Obwohl die Grafik bei einem Musikspiel nicht gerade zu den wichtigsten Kriterien gehört, muss man dem Spiel hier noch Verbesserungspotential eingestehen. Die Bühnenmusiker bewegen sich zwar taktgerecht zur Musik, sehen aber alles andere als hübsch aus. Witzige und liebevolle Aktionen täuschen nicht über mäßiges PS2 Niveau hinweg. Als Spieler selbst bekommt man davon jedoch glücklicherweise meist nichts mit. Nur in den Pausen zwischen einzelnen Gitarrenparts hat man die Zeit, den Protagonisten auf der Bühne bei ihren Kunststücken zuzusehen. Soundtechnisch bietet der Titel dagegen hochkarätiges. Die Songauswahl ist breit gefächert und reicht über ruhigen Balladen, über Oldies bis hin zu metallastigen Stücken von namenhaften Interpreten wie: Metallica, den Rolling Stones, Slipknot und natürlich Rage against the Machine und Guns n´Roses. Auch sei hier gesagt, dass Songs, die eigentlich nicht zu den persönlichen Favoriten gehören durch den Mitspielfaktor eine Aufwertung bekommen. Es ist nun einmal etwas anderes, ob man selbst Hand anlegt oder die Musik nur aus dem Radio kommt.

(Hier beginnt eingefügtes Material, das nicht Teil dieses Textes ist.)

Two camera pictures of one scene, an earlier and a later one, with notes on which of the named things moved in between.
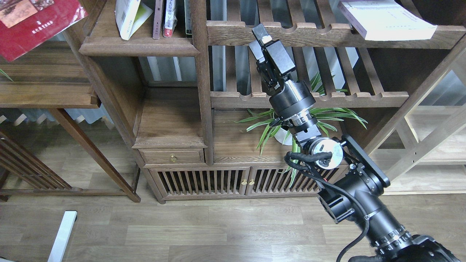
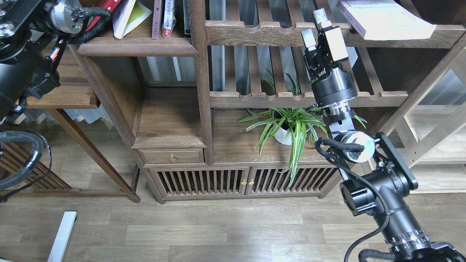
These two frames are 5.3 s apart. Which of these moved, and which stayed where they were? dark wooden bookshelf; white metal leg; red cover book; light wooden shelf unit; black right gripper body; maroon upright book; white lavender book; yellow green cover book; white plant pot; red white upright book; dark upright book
Moved: red cover book; black right gripper body; yellow green cover book
Stayed: white metal leg; red white upright book; dark wooden bookshelf; light wooden shelf unit; maroon upright book; dark upright book; white plant pot; white lavender book

Im Großen und Ganzen hat Activision mit dem Titel alles richtig gemacht – Guitar Hero rockt das Haus! Eine eigentlich simple Spielmechanik bringt für Profis und Anfänger gleichermaßen einen gehörigen Suchtfaktor mit sich. Auch nach Monaten holt man die Gitarre immer wieder gerne für eine Runde zwischendurch aus dem Schrank. Besonders Freunde einer zünftigen Rockorgie, die gerne mit ein paar Freunden in geselliger Runde loslegen, werden lange ihre Freude an dem Spiel haben. Lediglich der Onlinemodus krankt etwas an Designpatzern. Über die eher durchschnittliche Grafik kann man bei einem Musikspiel großzügig hinwegsehen, einzig die Trackliste sollte wenigstens im groben dem eigenen Geschmack entsprechen.